Dataset records Block Start

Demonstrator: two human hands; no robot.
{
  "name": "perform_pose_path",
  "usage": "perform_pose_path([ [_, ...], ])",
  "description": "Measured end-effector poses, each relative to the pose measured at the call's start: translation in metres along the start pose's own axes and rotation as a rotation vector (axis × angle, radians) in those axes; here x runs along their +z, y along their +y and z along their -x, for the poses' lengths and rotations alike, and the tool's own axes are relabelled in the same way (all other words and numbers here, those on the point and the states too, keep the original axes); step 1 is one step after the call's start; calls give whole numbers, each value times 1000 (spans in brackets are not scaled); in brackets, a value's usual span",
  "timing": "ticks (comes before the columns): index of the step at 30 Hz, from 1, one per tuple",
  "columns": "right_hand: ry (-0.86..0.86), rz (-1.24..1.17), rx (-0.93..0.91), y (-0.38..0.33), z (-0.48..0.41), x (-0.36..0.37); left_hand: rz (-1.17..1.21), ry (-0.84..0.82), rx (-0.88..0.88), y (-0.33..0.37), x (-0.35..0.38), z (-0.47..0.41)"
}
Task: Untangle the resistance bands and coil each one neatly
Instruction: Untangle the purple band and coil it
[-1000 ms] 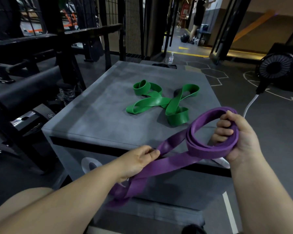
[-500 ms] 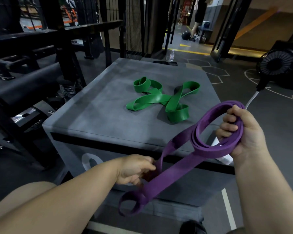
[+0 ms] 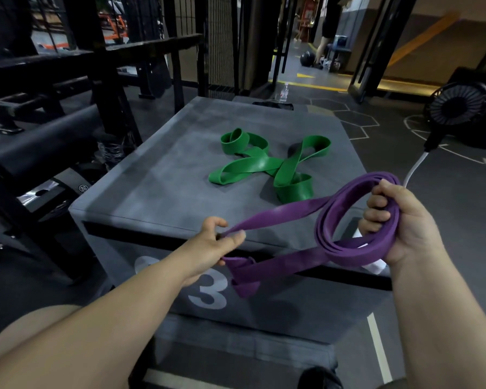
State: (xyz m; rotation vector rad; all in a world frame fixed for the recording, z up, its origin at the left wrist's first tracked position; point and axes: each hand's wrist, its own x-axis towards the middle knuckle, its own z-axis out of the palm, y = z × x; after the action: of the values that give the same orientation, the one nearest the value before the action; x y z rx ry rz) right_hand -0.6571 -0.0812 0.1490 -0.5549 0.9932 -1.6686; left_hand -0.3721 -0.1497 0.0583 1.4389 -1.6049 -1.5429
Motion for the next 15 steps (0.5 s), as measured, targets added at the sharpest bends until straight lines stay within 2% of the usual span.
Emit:
perform_pose_path([
  [2,9,-28,-9,-1,-1,-2,-103,20,37,-2,0,0],
  [4,4,-56,-12,-1,-1,-3,-80,95,79,0,0,1],
  [6,-1,-91,-12,-1,-1,-4,-20,94,83,2,-1,3],
  [9,-1,-134,-29,-1,0,-4,266,-8,-21,4,0,3],
  [12,6,-161,-47,-1,1,-3,573,-34,-71,9,1,6],
  [15,24,-217,-52,-1,1,-3,706,-45,-109,13,3,9],
])
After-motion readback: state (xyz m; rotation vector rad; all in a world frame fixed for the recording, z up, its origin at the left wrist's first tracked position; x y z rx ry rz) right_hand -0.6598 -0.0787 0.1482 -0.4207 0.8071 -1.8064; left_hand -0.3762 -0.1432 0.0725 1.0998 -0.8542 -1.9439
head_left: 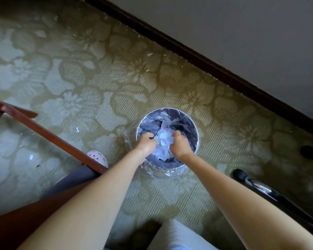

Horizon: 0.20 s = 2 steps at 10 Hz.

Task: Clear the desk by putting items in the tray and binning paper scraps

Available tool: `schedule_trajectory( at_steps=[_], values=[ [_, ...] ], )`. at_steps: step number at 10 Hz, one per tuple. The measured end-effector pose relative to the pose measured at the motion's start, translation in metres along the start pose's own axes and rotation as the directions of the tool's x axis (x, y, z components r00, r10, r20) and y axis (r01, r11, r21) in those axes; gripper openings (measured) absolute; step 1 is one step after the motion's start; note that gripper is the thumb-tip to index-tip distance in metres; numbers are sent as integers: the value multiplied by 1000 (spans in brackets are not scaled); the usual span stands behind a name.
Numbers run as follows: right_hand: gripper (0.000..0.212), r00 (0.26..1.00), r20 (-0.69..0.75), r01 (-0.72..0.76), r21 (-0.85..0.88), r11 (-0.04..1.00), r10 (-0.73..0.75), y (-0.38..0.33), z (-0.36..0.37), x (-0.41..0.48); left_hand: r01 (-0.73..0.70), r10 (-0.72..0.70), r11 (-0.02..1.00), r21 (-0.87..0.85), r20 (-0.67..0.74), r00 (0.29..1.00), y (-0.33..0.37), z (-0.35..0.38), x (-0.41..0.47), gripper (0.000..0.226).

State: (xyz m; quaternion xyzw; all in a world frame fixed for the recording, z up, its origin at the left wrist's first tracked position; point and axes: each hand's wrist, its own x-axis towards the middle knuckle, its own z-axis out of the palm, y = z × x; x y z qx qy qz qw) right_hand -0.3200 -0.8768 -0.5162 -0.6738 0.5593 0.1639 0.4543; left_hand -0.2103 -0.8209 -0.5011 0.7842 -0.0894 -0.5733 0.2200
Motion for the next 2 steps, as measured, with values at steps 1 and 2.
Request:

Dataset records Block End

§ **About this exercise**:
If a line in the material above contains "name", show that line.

§ **Answer box**:
  "name": "perform_pose_path",
Available tool: `schedule_trajectory( at_steps=[_], values=[ [_, ...] ], )`. at_steps: step number at 10 Hz, one per tuple. The measured end-effector pose relative to the pose measured at the motion's start, translation in metres along the start pose's own axes and rotation as the directions of the tool's x axis (x, y, z components r00, r10, r20) and y axis (r01, r11, r21) in those axes; gripper openings (measured) absolute; step 1 is one step after the motion's start; note that gripper is the thumb-tip to index-tip distance in metres; numbers are sent as integers: the value multiplied by 1000 (spans in brackets are not scaled); the usual span stands behind a name.

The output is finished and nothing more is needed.